### Source data
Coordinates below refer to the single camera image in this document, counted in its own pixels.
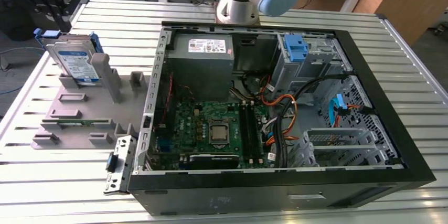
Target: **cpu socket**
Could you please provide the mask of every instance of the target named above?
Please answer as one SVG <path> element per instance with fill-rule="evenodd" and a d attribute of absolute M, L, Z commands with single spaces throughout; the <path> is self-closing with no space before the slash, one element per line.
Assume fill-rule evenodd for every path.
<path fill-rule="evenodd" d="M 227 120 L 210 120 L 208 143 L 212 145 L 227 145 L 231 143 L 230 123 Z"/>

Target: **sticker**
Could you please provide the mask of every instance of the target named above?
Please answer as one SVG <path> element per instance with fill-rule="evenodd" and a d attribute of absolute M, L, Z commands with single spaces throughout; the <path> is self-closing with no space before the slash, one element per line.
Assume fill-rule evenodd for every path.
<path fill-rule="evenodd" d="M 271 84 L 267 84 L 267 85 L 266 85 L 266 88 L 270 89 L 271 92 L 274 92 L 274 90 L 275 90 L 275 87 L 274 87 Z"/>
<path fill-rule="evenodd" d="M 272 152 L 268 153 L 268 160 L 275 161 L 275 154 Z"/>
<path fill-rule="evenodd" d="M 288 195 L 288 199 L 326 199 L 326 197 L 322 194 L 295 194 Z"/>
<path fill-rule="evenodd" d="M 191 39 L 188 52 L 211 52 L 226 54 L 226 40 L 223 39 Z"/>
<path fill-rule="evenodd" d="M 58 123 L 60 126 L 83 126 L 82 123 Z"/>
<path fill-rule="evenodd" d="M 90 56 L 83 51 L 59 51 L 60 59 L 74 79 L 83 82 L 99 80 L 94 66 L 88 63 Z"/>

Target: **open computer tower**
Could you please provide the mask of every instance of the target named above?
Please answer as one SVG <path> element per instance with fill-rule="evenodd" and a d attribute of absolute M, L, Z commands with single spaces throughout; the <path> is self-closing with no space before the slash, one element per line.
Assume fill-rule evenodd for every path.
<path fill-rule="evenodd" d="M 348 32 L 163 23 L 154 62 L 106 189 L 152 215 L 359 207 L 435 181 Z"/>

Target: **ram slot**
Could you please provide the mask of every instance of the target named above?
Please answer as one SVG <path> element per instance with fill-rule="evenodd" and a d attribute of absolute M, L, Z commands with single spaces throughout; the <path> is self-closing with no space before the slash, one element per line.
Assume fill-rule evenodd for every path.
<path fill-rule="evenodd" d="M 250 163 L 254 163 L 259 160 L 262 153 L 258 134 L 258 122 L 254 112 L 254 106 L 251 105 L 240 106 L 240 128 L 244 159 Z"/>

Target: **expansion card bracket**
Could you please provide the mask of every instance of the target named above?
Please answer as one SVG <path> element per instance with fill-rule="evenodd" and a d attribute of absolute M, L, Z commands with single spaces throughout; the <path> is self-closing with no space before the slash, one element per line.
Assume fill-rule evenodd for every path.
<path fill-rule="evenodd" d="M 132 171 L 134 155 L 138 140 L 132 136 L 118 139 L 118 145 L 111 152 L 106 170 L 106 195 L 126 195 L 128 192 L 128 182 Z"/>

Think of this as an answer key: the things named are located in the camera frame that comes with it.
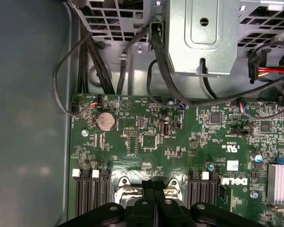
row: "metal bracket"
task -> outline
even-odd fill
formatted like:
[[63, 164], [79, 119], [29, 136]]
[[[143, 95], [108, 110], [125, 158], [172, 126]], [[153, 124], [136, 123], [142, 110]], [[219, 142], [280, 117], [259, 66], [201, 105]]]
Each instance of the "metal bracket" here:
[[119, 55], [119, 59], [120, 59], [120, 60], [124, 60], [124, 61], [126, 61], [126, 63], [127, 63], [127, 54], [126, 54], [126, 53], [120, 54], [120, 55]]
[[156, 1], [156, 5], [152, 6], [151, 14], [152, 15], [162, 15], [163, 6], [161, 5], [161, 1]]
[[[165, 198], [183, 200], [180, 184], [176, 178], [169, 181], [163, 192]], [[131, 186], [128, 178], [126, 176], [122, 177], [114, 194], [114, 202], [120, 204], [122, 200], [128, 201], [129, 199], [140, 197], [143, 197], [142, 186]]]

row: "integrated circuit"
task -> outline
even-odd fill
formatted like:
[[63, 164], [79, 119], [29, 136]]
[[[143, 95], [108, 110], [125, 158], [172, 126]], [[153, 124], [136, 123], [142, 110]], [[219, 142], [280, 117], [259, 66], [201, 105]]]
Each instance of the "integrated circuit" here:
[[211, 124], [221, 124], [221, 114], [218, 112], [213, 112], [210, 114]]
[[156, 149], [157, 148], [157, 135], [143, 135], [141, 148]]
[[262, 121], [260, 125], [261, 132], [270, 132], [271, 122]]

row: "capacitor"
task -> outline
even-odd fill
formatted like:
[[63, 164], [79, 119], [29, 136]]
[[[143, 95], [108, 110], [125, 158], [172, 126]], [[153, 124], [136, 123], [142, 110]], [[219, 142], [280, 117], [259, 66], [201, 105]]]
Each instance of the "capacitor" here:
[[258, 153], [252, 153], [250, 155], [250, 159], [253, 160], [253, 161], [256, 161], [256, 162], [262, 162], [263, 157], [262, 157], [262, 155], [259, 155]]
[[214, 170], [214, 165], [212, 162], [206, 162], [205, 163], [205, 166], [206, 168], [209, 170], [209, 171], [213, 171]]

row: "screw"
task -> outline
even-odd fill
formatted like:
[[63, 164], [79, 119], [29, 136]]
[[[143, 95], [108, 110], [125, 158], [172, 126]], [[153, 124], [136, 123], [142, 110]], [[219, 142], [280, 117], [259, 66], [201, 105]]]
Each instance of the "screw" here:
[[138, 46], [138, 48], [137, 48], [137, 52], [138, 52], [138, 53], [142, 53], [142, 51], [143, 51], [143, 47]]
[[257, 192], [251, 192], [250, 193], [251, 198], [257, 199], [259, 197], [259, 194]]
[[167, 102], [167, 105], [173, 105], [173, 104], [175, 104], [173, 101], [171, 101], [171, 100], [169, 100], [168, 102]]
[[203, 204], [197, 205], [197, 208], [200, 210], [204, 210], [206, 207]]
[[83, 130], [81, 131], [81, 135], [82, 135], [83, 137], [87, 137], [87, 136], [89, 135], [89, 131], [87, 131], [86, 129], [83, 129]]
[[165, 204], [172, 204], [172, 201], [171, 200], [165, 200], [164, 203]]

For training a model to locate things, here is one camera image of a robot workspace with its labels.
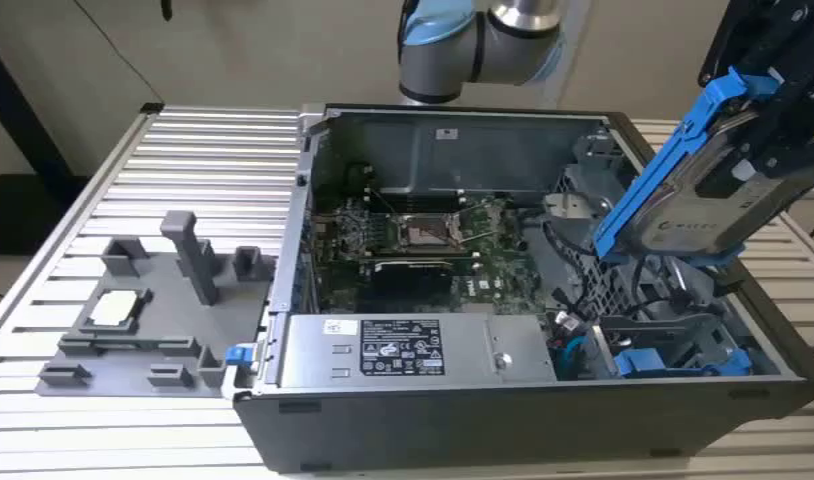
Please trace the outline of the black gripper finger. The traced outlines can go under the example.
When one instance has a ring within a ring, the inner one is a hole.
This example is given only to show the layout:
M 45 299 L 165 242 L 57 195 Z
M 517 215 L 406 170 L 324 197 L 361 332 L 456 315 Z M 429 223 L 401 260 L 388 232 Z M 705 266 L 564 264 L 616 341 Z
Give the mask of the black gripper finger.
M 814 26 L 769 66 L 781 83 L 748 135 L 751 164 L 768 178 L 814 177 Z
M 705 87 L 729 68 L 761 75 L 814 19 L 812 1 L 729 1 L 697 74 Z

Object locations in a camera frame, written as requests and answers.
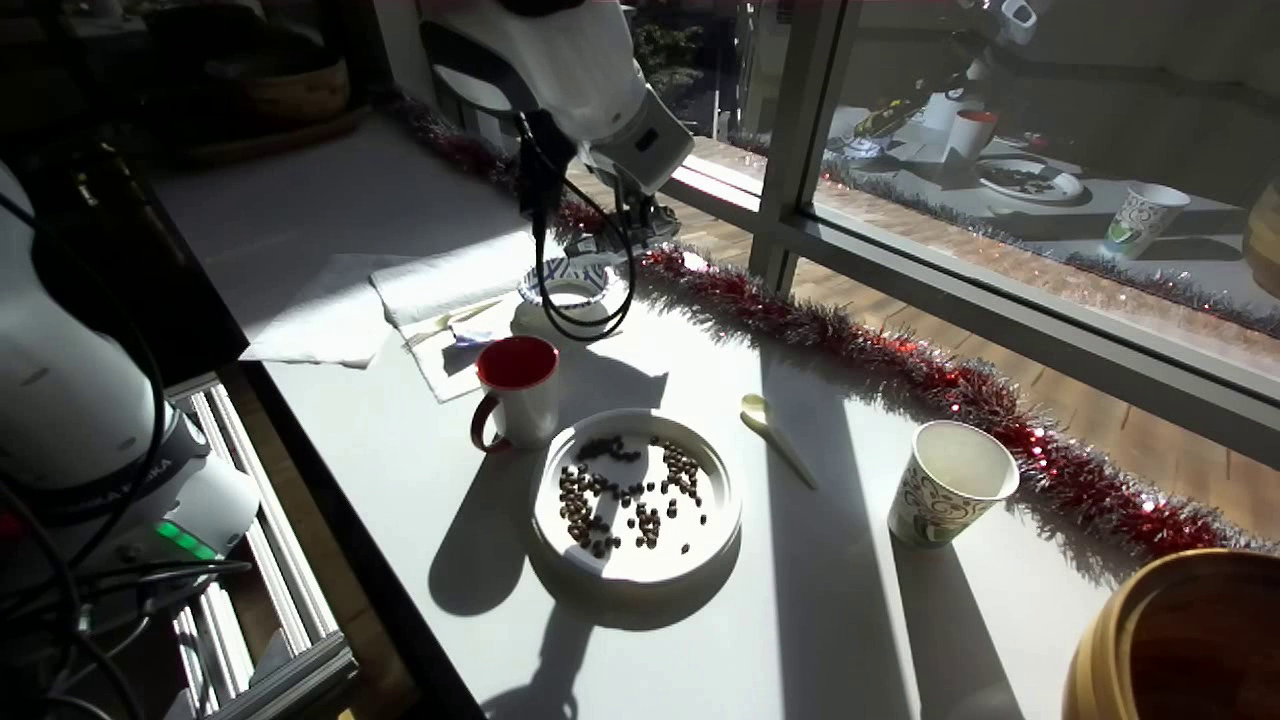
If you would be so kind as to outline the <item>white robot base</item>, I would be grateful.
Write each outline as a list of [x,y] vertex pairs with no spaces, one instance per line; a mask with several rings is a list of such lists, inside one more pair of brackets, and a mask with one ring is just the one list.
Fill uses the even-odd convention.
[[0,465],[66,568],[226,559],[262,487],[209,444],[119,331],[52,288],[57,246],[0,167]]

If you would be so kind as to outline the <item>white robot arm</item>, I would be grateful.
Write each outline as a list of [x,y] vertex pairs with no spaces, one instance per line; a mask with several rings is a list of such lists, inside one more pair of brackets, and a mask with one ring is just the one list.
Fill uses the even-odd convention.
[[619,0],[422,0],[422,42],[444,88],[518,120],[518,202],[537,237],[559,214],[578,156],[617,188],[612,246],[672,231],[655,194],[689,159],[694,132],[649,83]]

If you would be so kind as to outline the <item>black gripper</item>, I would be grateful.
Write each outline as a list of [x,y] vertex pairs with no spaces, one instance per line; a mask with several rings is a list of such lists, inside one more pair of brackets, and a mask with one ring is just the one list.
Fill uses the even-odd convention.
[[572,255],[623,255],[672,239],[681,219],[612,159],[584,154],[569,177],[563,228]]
######
### Source data
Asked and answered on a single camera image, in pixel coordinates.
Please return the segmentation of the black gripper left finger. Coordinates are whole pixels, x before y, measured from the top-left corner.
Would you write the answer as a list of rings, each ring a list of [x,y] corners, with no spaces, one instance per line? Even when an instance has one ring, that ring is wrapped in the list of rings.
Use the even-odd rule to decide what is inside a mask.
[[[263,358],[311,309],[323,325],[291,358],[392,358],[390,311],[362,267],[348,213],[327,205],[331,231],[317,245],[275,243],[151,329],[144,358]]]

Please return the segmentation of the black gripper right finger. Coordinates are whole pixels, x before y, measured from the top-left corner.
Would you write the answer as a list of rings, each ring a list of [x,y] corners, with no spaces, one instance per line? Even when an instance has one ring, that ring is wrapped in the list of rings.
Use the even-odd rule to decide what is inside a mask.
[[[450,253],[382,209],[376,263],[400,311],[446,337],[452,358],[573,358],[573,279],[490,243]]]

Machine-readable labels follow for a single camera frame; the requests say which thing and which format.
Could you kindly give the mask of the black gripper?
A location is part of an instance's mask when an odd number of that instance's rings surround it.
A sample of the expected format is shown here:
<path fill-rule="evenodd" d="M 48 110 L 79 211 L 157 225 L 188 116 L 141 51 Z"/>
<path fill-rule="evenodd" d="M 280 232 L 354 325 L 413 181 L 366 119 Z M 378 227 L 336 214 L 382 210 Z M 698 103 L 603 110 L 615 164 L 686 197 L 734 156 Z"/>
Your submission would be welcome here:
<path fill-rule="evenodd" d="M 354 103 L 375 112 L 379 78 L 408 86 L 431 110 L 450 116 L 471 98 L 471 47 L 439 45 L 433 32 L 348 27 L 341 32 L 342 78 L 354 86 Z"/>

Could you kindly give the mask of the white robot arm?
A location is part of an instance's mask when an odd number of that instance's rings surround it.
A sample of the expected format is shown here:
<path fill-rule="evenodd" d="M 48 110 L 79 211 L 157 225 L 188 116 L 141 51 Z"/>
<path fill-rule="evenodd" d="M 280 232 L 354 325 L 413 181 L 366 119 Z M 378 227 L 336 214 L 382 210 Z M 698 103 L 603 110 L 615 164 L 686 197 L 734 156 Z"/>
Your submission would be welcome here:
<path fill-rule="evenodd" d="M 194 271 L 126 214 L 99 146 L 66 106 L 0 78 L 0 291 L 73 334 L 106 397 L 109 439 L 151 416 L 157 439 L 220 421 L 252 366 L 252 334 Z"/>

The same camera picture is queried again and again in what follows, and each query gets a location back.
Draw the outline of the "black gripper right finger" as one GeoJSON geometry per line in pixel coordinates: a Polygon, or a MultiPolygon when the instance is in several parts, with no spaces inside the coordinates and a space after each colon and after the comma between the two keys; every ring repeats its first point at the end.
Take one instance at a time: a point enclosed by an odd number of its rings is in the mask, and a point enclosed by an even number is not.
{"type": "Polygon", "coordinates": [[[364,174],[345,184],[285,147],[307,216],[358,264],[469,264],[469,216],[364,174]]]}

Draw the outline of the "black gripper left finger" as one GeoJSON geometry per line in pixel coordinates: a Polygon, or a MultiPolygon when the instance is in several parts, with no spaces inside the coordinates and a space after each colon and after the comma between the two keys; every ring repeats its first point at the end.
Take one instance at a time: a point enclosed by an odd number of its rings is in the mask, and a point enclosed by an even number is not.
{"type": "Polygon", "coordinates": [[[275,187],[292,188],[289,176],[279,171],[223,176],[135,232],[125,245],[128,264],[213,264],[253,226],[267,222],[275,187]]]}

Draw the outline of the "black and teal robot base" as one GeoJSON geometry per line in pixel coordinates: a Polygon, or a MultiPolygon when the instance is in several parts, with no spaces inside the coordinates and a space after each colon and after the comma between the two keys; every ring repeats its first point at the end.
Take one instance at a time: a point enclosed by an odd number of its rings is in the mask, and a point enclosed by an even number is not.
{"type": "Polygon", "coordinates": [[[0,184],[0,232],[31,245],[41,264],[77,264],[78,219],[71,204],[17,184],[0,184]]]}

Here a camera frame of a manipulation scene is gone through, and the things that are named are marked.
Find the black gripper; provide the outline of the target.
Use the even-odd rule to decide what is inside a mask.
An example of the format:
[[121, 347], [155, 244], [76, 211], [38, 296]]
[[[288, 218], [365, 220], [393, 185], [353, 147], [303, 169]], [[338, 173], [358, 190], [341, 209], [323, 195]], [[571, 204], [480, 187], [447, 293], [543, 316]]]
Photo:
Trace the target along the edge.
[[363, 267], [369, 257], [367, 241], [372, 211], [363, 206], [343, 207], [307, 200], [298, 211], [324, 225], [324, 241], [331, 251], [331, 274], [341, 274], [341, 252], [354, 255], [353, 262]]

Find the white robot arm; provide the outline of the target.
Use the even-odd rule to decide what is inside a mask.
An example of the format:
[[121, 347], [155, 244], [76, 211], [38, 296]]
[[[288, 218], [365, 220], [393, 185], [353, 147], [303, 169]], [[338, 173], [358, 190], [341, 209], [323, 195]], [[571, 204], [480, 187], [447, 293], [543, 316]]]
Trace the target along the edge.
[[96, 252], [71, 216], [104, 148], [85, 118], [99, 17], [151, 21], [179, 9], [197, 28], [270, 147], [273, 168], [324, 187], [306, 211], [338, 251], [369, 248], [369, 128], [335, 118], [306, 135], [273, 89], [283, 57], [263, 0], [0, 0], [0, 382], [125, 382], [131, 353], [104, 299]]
######
### Source data
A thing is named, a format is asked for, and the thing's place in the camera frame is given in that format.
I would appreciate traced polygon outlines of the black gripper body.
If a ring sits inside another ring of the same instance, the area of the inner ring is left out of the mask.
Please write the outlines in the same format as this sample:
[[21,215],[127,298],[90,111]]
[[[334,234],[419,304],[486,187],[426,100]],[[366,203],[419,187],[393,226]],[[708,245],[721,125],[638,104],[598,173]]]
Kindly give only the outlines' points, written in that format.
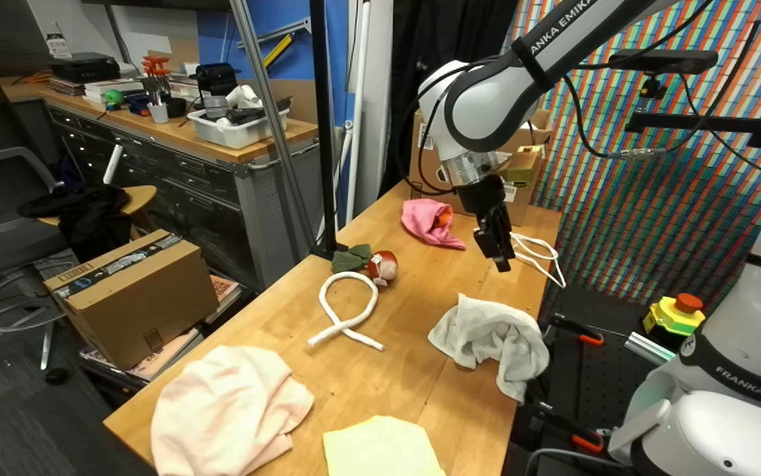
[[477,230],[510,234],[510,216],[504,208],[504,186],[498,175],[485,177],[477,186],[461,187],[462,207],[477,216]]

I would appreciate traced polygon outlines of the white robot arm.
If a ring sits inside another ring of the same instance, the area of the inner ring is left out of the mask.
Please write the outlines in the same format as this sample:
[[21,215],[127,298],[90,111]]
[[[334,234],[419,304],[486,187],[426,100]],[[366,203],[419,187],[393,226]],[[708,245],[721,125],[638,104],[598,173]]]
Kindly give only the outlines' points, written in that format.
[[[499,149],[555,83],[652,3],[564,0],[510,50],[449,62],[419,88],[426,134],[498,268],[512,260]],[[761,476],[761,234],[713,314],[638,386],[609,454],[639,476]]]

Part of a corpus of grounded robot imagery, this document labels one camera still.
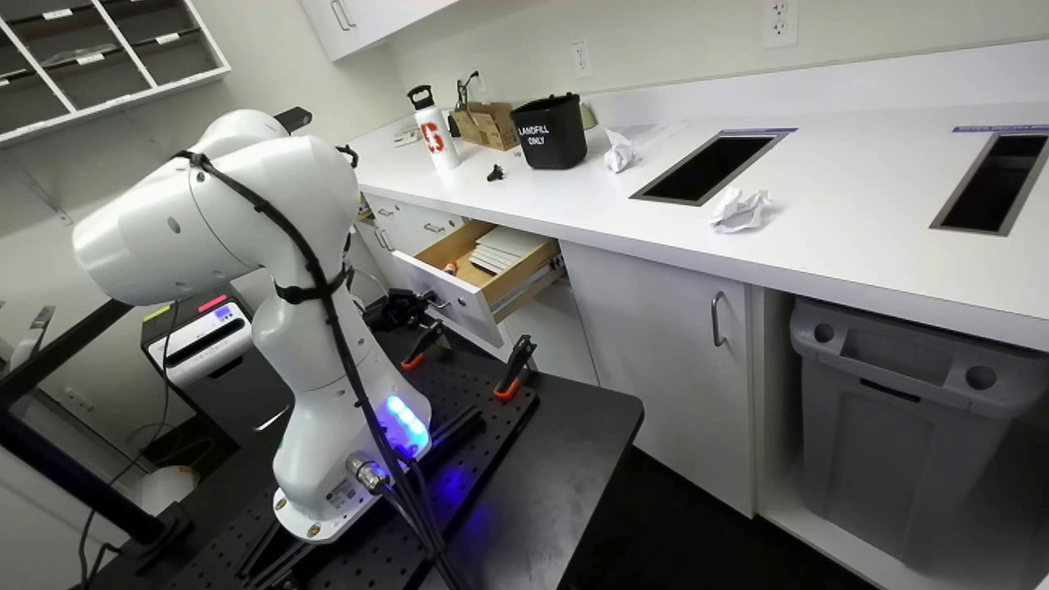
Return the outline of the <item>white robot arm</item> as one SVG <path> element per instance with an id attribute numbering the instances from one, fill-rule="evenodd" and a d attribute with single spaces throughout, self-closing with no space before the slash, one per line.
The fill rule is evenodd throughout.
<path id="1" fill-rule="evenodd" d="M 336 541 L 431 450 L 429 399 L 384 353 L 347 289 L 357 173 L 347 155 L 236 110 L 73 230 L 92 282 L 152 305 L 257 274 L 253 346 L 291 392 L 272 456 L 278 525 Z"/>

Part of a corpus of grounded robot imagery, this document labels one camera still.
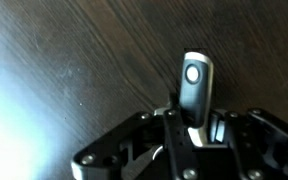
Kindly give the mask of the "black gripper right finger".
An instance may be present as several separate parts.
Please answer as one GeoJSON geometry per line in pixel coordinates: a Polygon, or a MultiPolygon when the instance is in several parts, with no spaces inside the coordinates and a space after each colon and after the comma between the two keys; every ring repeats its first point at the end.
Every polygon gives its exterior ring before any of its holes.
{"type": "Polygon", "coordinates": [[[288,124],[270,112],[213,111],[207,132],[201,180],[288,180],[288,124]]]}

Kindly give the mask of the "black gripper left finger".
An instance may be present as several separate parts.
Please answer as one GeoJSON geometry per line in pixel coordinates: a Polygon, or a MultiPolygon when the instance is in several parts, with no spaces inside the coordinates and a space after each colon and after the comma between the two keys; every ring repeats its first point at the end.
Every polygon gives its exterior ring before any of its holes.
######
# [Prompt]
Search the data above and return each line in which "between" occurs.

# [Answer for this exercise]
Draw the outline of the "black gripper right finger" as one GeoJSON geometry per line in pixel coordinates: a Polygon, or a MultiPolygon when the instance is in several parts, with no spaces inside the coordinates and a space after each colon and after the comma between the two keys; every ring repeats its first point at the end.
Draw the outline of the "black gripper left finger" as one GeoJSON geometry per line in pixel coordinates: a Polygon, or a MultiPolygon when the instance is in several parts, with no spaces inside the coordinates and a space after each colon and after the comma between the two keys; every ring repeats its first point at the end.
Draw the outline of the "black and teal robot base" as one GeoJSON geometry per line in pixel coordinates: a Polygon, or a MultiPolygon when the instance is in several parts, with no spaces inside the coordinates and a space after each colon and after the comma between the two keys; every ring repeats its first point at the end.
Please answer as one GeoJSON geometry per line in pixel coordinates: a Polygon, or a MultiPolygon when the instance is in several parts, with no spaces inside the coordinates and a space after each colon and after the comma between the two keys; every ring repeats its first point at the end.
Please answer as one GeoJSON geometry per line in pixel coordinates: a Polygon, or a MultiPolygon when the instance is in several parts, with no spaces inside the coordinates and a space after each colon and after the comma between the two keys; every ring repeats its first point at the end.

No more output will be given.